• [The task]
Locate and copy each line in the data that contains the word "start".

• [Available data]
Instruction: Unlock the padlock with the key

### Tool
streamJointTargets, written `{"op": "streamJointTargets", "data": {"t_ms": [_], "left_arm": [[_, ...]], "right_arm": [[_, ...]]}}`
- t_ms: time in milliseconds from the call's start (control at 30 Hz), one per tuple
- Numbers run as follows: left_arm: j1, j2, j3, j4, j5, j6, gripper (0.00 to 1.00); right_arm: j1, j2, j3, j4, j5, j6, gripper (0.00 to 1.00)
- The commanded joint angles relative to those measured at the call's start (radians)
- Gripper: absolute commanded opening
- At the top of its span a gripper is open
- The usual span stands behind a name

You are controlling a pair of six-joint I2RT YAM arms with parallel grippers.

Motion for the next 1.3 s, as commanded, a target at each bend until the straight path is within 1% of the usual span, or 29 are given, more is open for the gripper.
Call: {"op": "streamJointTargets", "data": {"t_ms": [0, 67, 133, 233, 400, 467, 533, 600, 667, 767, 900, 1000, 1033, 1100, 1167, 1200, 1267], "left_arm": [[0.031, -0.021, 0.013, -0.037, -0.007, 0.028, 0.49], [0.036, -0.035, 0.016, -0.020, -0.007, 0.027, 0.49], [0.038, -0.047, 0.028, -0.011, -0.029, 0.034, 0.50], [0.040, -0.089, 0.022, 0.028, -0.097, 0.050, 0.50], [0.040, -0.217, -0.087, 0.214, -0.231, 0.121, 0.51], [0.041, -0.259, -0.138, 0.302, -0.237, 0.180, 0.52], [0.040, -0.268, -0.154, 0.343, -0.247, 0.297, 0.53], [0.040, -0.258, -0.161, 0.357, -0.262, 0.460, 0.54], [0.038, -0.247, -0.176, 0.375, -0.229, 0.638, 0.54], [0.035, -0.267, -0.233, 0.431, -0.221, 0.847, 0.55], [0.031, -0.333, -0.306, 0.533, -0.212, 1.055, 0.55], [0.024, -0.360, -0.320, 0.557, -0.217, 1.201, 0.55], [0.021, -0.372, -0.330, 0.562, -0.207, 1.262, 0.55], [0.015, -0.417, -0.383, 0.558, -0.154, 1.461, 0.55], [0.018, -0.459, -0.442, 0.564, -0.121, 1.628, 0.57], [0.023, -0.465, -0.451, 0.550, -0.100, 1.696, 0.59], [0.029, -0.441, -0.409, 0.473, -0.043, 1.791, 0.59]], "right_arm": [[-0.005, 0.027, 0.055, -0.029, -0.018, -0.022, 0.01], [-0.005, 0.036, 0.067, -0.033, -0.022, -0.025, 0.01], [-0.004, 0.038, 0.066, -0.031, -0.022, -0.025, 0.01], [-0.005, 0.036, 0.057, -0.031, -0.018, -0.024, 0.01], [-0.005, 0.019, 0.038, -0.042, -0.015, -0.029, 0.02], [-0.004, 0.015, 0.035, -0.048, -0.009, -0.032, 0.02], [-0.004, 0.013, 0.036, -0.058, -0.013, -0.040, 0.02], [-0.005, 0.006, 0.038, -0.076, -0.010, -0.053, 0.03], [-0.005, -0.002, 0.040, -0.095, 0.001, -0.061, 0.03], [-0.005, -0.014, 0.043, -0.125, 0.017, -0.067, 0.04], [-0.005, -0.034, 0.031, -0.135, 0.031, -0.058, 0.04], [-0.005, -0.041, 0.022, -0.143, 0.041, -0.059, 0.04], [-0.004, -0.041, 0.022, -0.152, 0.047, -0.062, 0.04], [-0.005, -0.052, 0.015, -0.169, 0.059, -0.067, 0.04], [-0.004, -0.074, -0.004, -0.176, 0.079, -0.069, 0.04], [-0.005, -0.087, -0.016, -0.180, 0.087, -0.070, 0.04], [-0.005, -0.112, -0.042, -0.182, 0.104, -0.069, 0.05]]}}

• [Final answer]
- t_ms: time in milliseconds from the call's start (control at 30 Hz), one per tuple
- The commanded joint angles relative to those measured at the call's start (radians)

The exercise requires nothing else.